2.6. Spatial Interpolation and Data Gap-Filling

To address data gaps in mountainous regions, focal statistics interpolation algorithms are employed for spatial gap-filling. First, the pixel availability mask is calculated, as shown in Equation (10):

$$Vali{d}_{mask}\left(x,y\right)=\left\{\begin{array}{lll}1,& & \mathrm{i}\mathrm{f}\hspace{0.25em}Count\left(x,y\right)>0\\ 0,& \mathrm{o}\mathrm{t}\mathrm{h}\mathrm{e}\mathrm{r}\mathrm{w}\mathrm{i}\mathrm{s}\mathrm{e}& \end{array}\right.$$

(10)

where Count (x,y) represents the number of valid observations for pixel (x,y).
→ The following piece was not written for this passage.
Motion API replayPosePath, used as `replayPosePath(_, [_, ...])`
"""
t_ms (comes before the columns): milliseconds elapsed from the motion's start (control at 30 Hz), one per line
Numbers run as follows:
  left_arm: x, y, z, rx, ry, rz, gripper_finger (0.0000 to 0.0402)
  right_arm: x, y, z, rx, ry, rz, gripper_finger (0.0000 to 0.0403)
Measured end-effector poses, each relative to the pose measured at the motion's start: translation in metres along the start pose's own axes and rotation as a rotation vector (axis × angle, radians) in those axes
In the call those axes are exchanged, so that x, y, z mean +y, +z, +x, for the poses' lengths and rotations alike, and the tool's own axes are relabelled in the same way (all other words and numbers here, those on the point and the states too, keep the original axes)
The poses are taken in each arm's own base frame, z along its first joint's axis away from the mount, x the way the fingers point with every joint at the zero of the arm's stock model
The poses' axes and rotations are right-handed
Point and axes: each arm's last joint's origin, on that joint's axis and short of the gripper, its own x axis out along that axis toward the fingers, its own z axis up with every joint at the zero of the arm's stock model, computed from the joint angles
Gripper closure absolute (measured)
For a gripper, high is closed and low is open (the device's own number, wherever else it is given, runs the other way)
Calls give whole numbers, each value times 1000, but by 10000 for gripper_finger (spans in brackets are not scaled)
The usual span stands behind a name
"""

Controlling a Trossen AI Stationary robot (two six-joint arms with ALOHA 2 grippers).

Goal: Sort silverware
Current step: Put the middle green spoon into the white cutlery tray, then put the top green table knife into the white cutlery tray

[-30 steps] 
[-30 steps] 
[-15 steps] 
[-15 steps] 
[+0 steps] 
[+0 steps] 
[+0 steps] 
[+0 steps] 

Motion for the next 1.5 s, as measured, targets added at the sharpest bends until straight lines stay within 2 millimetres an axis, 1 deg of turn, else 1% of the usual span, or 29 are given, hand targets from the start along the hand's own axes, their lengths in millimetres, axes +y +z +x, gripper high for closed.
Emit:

For missing areas, focal mean calculation is performed using a circular kernel window with a 150 m radius, as shown in Equation (11):

$$Filled\left(x,y\right)={\displaystyle \frac{\sum _{i,j}w\left(i,j\right)\times Original\left(x+i,y+j\right)}{\sum _{i,j}w\left(i,j\right)}}$$

(11)

where $\mathrm{w}\left(\mathrm{i},\mathrm{j}\right)$ represents the kernel window weights, and pixels satisfying ${\mathrm{i}}^2+{\mathrm{j}}^2\le {\left(150/30\right)}^2$ participate in the calculation. The final gap-filling result is achieved through conditional replacement, as shown in Equation (12):

$$Final\left(x,y\right)=\left\{\begin{array}{llll}Original\left(x,y\right),& & & \mathrm{i}\mathrm{f}\hspace{0.25em}Vali{d}_{mask}\left(x,y\right)=1\\ Filled\left(x,y\right),& \mathrm{o}\mathrm{t}\mathrm{h}\mathrm{e}\mathrm{r}\mathrm{w}\mathrm{i}\mathrm{s}\mathrm{e}& & \end{array}\right.$$

(12)

Data quality assessment is implemented based on spatial coverage indicators, with the calculation formula shown in Equation (13):

$$Coverage={\displaystyle \frac{\sum _{i,j}{Valid}_{pixel}\left(i,j\right)\times Pixe{l}_{area}}{Tota{l}_{area}}}\times 100\mathrm{\%}$$

(13)

where ${\mathrm{V}\mathrm{a}\mathrm{l}\mathrm{i}\mathrm{d}}_{\mathrm{p}\mathrm{i}\mathrm{x}\mathrm{e}\mathrm{l}}\left(\mathrm{i},\mathrm{j}\right)$ represents the valid pixel mask (0 or 1), $\mathrm{P}\mathrm{i}\mathrm{x}\mathrm{e}{\mathrm{l}}_{\mathrm{a}\mathrm{r}\mathrm{e}\mathrm{a}}$ denotes the pixel area (900 m²), and $\mathrm{T}\mathrm{o}\mathrm{t}\mathrm{a}{\mathrm{l}}_{\mathrm{a}\mathrm{r}\mathrm{e}\mathrm{a}}$ represents the total study area. The absolute area of valid data is simultaneously recorded, as shown in Equation (14):

$$Vali{d}_{area}={\displaystyle \frac{\sum _{i,j}{Valid}_{pixel}\left(i,j\right)\times Pixe{l}_{area}}{{10}^6}}\left({\mathrm{k}\mathrm{m}}^2\right)$$

(14)

This assessment framework assigns quantitative quality indicators to each composite image, enabling the study to select optimal images based on data coverage rates for subsequent analysis and providing a scientific basis for data quality control in time-series analysis.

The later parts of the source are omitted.